Exercise objective:
Repeat exactly the lines below from the line that contains "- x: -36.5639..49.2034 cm" to the last line, inclusive, without the pictures.

══ Provided data

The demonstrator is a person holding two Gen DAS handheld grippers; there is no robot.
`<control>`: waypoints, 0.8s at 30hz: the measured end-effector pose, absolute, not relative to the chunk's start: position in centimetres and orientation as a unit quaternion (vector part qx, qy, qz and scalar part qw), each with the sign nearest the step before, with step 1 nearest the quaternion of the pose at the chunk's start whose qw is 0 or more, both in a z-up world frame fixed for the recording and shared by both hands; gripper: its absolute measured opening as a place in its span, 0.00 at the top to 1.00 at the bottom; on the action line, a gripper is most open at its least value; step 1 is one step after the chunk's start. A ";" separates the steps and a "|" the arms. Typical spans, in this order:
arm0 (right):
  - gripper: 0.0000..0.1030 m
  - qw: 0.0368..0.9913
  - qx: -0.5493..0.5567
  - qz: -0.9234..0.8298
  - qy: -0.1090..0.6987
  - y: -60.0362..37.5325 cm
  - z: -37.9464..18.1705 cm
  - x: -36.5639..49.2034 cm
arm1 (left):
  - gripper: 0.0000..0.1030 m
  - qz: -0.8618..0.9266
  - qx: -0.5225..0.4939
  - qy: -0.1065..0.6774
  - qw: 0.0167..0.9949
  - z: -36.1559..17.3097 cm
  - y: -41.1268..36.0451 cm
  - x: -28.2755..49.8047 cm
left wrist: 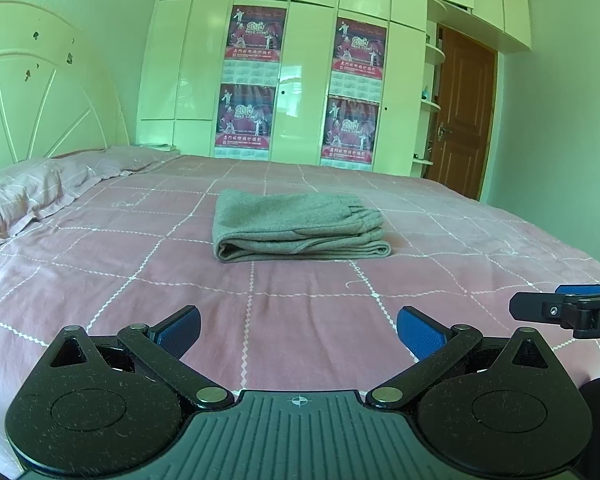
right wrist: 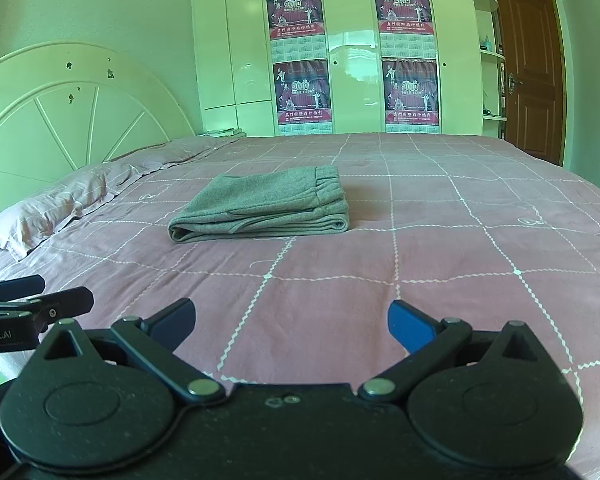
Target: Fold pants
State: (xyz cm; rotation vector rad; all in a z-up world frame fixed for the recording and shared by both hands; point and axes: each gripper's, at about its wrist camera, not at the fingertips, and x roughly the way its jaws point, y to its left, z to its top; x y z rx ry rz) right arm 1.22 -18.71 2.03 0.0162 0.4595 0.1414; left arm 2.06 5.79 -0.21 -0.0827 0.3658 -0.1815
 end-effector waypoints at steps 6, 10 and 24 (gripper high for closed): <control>0.06 0.971 0.008 0.070 0.227 -18.7 2.0 1.2 | 0.00 -0.091 -0.039 0.180 0.979 -0.2 5.7 2.1; 0.06 0.971 0.008 0.070 0.228 -18.7 2.0 1.2 | 0.00 -0.091 -0.039 0.180 0.979 -0.2 5.7 2.0; 0.06 0.971 0.007 0.070 0.229 -18.7 2.0 1.1 | 0.00 -0.094 -0.038 0.168 0.981 -0.2 6.0 1.7</control>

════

Worked solution:
  - x: -36.5639..49.2034 cm
arm1 (left):
  - gripper: 0.0000..0.1030 m
  - qz: -0.8618..0.9266
  - qx: -0.5225..0.4939
  - qy: -0.1065..0.6774
  - qw: 0.0167..0.9949
  - z: -36.1559..17.3097 cm
  - y: -41.1268..36.0451 cm
  - x: -28.2755..49.8047 cm
left wrist: 
right wrist: 
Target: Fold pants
State: (xyz cm; rotation vector rad; all in a z-up world frame fixed for the recording and shared by both hands; point and axes: each gripper's, at about its wrist camera, not at the fingertips, and x roughly the way its jaws point, y to its left, z to its top; x y z rx ry rz) right arm 1.22 -18.71 2.03 0.0162 0.4595 0.1414; left arm 2.06 5.79 -0.21 -0.0827 0.3658 -0.1815
 end-effector waypoints at steps 6, 10 and 24 (gripper high for closed): <control>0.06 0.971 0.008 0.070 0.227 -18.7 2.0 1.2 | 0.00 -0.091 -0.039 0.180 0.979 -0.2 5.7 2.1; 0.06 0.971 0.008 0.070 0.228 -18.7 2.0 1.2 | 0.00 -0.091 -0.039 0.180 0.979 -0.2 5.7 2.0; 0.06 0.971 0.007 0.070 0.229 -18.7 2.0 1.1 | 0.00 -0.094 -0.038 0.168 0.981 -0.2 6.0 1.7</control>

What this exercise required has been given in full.